Saturday, February 02, 2013

Amazon Web Services (AWS) pocket reference for Business Intelligence Architects / Architecture Design

I'm reading: Amazon Web Services (AWS) pocket reference for Business Intelligence Architects / Architecture DesignTweet this !
Every large scale IT organization is organized in some form of verticals / Strategic Business Units (SBU), or in some other form. These may be grouped by geography / technology / industry groups etc. Almost inevitably every such organization has a cloud computing capability, and most of cloud based projects / architectures are designed and developed by this capability. This may work till you are working in the capacity of an architect for your own set of projects that just deal with your technology.

I believe that when one intends to grow as an enterprise architect, one needs to collaborate with SMEs from cross environments / technologies / platforms, and for the same one needs to have a good understanding of a variety of each of it.
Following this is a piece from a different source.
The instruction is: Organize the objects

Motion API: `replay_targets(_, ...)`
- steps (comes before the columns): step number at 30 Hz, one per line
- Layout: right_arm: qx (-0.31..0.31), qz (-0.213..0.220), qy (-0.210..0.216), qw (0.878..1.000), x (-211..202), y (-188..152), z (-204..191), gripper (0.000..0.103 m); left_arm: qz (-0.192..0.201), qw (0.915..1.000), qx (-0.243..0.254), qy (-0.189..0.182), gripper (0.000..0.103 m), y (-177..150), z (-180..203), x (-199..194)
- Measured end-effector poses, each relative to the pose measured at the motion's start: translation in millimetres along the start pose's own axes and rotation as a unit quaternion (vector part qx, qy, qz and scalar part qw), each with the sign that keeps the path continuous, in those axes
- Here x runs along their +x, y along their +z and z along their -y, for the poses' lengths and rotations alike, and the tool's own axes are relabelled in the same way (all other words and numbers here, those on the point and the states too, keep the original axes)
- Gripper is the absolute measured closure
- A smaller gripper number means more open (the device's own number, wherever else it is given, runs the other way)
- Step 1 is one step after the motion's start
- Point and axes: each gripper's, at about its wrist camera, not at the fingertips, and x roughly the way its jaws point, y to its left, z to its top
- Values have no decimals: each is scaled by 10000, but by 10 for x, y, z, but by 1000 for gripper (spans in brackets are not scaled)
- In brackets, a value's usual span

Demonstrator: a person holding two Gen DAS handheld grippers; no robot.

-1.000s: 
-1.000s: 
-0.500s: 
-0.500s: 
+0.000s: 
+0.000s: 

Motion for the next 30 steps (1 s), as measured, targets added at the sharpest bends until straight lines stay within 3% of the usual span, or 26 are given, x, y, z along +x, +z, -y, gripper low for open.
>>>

Why Amazon Web Services (AWS) - AWS is probably the largest cloud player in providing IaaS. Azure and other such platforms have started providing IaaS recently, but their major strength is PaaS where they provide technology to build solutions and the infra is managed by them. If one intends to develop solutions that have a very broad mix variety of technologies, then one would have to opt a very strong IaaS cloud environment, than a PaaS environment.

Below are some of my quick notes on the world of Amazon Web Services, that one might want to keep in consideration while architecting BI solutions on AWS.

1) AWS has two types of clouds : Public / Virtual private cloud (VPC)

In public cloud servers are under AWS control, which can be configured by user. In VPC, servers are hosted within AWS but part of corporate network. IPs are under the control of the corporate network and security between the corporate network and servers hosted on AWS is the obligation of the corporate.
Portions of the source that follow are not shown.